“Well, she has quite taken my breath away, telling me she is going to be married, poor thing! and I hadn’t the least idea of it. People are so sudden in these days, in and out of an engagement before one has time to look round,”—and then Mrs Hilton began to flounder—“my dear—you must forgive me—I never meant—oh dear! I wonder whether Mr Hilton has had his paper?” The moment had come, and Claudia, although she had paled, was scarcely conscious of her companion’s distress. She was nerving herself for the expected tidings.

“Who does she say she is going to marry?” she asked, in a voice which to her own ears sounded strange and unreal.

Mrs Hilton joyfully ran to this outlet.

“I think it was a Mr Pelham—somebody, I know, that I had never heard of—but it is in the Morning Post, so we can easily see. Huish,”—to the butler—“we want yesterday’s paper.”

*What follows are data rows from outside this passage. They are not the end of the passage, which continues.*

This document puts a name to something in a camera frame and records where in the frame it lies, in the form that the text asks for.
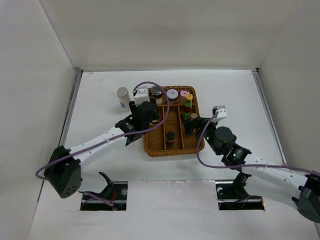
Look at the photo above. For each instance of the small black round bottle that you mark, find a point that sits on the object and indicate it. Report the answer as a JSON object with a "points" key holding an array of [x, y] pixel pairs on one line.
{"points": [[154, 122]]}

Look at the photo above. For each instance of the green-label chili sauce bottle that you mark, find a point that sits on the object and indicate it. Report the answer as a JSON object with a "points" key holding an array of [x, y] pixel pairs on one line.
{"points": [[187, 106]]}

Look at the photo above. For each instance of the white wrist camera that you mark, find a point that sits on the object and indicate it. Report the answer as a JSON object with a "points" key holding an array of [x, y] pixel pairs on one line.
{"points": [[219, 112], [141, 95]]}

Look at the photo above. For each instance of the pink-cap spice shaker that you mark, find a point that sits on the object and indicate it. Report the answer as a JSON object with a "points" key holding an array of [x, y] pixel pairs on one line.
{"points": [[182, 95]]}

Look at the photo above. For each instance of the aluminium table rail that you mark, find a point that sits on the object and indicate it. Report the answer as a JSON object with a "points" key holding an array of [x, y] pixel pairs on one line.
{"points": [[71, 104], [269, 117]]}

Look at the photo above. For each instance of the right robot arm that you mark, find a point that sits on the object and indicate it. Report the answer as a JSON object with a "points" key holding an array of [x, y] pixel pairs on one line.
{"points": [[293, 186]]}

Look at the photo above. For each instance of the left aluminium table rail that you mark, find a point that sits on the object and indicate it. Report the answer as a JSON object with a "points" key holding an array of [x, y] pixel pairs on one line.
{"points": [[71, 104]]}

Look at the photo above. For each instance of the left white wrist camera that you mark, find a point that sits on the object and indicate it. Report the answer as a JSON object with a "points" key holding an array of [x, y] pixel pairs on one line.
{"points": [[141, 95]]}

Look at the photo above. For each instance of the yellow-label oil bottle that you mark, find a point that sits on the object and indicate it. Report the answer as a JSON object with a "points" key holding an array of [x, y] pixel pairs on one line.
{"points": [[193, 115]]}

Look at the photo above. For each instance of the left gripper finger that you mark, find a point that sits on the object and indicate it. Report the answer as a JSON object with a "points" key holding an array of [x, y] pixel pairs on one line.
{"points": [[132, 106], [155, 116]]}

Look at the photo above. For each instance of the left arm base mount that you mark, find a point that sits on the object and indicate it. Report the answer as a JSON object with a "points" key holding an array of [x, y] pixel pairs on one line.
{"points": [[112, 198]]}

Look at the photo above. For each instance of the brown wicker divided basket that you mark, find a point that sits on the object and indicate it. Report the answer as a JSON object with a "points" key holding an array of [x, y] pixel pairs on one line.
{"points": [[154, 141]]}

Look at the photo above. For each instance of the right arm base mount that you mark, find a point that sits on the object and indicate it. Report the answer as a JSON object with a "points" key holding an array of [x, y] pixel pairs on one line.
{"points": [[231, 195]]}

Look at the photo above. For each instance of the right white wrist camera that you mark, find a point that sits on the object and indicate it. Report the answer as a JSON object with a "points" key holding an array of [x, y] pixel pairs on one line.
{"points": [[219, 112]]}

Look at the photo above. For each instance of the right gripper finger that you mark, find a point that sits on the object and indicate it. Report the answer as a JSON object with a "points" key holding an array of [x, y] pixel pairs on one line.
{"points": [[191, 126], [204, 120]]}

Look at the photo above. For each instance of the white-lid sauce jar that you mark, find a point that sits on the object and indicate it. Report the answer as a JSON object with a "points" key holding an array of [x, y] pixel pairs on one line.
{"points": [[173, 96]]}

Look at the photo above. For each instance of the silver-lid jar white beads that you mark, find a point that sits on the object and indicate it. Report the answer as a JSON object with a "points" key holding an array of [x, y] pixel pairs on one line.
{"points": [[124, 97]]}

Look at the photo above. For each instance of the black-cap pepper jar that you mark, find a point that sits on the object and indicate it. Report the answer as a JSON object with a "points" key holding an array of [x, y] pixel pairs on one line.
{"points": [[170, 139]]}

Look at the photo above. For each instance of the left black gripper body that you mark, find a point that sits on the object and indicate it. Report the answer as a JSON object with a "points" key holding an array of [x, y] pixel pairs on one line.
{"points": [[145, 126]]}

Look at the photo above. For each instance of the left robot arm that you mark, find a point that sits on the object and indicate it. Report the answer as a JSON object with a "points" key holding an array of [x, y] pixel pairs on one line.
{"points": [[64, 169]]}

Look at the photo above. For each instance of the right aluminium table rail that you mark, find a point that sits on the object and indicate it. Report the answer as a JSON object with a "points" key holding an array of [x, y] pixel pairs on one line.
{"points": [[269, 117]]}

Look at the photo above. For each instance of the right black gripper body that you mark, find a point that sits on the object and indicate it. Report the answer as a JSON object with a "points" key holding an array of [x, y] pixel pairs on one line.
{"points": [[209, 136]]}

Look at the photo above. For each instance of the black-top salt grinder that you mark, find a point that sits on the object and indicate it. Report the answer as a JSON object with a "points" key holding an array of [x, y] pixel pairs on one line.
{"points": [[157, 93]]}

The news sent Claudia’s blood coursing. She found herself constantly wondering how it had come to pass, and what—for something there surely must have been—had passed between Fenwick and Helen. It almost amazed her that it did not work a revulsion in her own feelings, as it seemed to show that, at least as to one point, she had jumped to a wrong conclusion. But she tried to keep before her eyes that on the principal point there could be no such mistake—he did not love her, he did not love her; in their last interview he had not even pretended love. And though a passionate heart cried out that it might re-awaken, pitiless sense told her that the dead do not come to life again—here.

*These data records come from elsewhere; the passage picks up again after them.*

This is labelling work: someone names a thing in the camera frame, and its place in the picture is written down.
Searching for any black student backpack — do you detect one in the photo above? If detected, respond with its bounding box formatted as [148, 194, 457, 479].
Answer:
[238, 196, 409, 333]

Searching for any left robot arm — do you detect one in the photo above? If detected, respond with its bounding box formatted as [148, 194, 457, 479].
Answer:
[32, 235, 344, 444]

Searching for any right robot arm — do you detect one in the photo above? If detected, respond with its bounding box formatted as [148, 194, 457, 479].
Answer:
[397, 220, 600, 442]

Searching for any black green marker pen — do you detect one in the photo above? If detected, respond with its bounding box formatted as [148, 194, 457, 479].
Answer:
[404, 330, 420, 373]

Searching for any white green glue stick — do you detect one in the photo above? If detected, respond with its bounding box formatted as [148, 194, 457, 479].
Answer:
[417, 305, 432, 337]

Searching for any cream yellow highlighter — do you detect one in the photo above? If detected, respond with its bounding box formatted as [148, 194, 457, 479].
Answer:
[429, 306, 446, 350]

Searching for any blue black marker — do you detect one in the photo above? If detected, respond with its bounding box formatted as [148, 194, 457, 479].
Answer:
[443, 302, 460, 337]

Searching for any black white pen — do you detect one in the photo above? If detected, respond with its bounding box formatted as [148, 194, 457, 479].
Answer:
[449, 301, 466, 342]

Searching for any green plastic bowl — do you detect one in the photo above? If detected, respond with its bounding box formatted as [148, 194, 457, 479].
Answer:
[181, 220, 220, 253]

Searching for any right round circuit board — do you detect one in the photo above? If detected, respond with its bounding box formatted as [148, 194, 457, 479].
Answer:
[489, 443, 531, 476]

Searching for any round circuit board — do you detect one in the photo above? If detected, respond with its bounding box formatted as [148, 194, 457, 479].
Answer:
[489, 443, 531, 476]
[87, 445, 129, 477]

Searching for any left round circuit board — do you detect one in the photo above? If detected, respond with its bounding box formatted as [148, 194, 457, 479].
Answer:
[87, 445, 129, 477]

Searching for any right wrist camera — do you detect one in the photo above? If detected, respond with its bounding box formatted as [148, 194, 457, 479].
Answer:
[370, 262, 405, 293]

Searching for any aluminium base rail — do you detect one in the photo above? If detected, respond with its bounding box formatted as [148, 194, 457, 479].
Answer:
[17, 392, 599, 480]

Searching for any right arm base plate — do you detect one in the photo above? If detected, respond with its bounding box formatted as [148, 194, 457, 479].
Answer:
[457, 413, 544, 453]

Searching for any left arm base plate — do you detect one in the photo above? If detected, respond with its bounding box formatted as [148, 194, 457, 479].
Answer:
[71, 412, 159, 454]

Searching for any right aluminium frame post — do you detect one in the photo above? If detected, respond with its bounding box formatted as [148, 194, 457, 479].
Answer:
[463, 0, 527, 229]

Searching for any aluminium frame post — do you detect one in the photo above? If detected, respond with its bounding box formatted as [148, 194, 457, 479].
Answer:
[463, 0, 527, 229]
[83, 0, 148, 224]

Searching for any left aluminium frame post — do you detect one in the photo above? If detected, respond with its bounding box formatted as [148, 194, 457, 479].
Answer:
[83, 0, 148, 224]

Such thoughts touched her, passed, returned, like a broken reflection on the water, while Mrs Hilton’s kindly talk gurgled on, exacting little attention. If Claudia failed in an answer, she set it down to the physical weariness of her ride, and yet, as she said afterwards, she had never liked her so much, or found her so gentle.

“You know, my dear, she rather kept me on tenter-hooks when she was here before, for, to my old-fashioned notions, she was just a little surprising, and I never quite knew what she was going to do next; but yesterday she was as nice as possible, and seemed so glad to be here again, poor thing! And she remembered all about Huish’s rheumatism, which I thought wonderful in such a young girl. We walked all over the place, and she did not say a word about cutting down more trees, so I hope she has got over that funny little craze. I asked her when she would come and stay here again, and she thanked me so nicely! She said she would like it some day, but not just yet, and of course, poor thing! it is very natural she should want a little quiet time after that sad business. I really could not have believed it of that pleasant Captain Fenwick!”

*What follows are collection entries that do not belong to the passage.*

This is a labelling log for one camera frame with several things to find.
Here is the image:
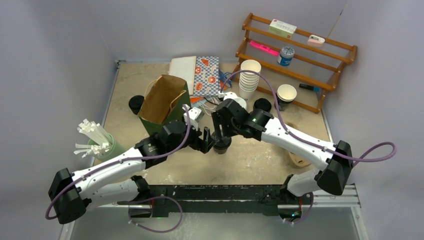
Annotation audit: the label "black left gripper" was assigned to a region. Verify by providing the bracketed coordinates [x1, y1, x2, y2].
[167, 118, 216, 154]

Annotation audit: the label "dark takeout coffee cup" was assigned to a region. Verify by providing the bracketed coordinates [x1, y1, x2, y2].
[213, 140, 232, 155]

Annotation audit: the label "single black coffee lid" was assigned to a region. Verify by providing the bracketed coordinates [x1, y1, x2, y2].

All this was spoken to Harry, who had but just returned from London, and who sat listening, his face in shade, and his arms on his knees. He was, as usual in cricket time, furiously burnt, and his laugh rang as cheerily as ever, though, his mother sometimes fancied, not so often. Now he neither laughed nor answered her, and she grew uncomfortable.

“Perhaps I shouldn’t have said that? Perhaps you would rather not have any one asked here just now? My dear boy, it is easy enough to put it off a little. On no account would I do anything you disliked.”

He laughed now. An odd little laugh.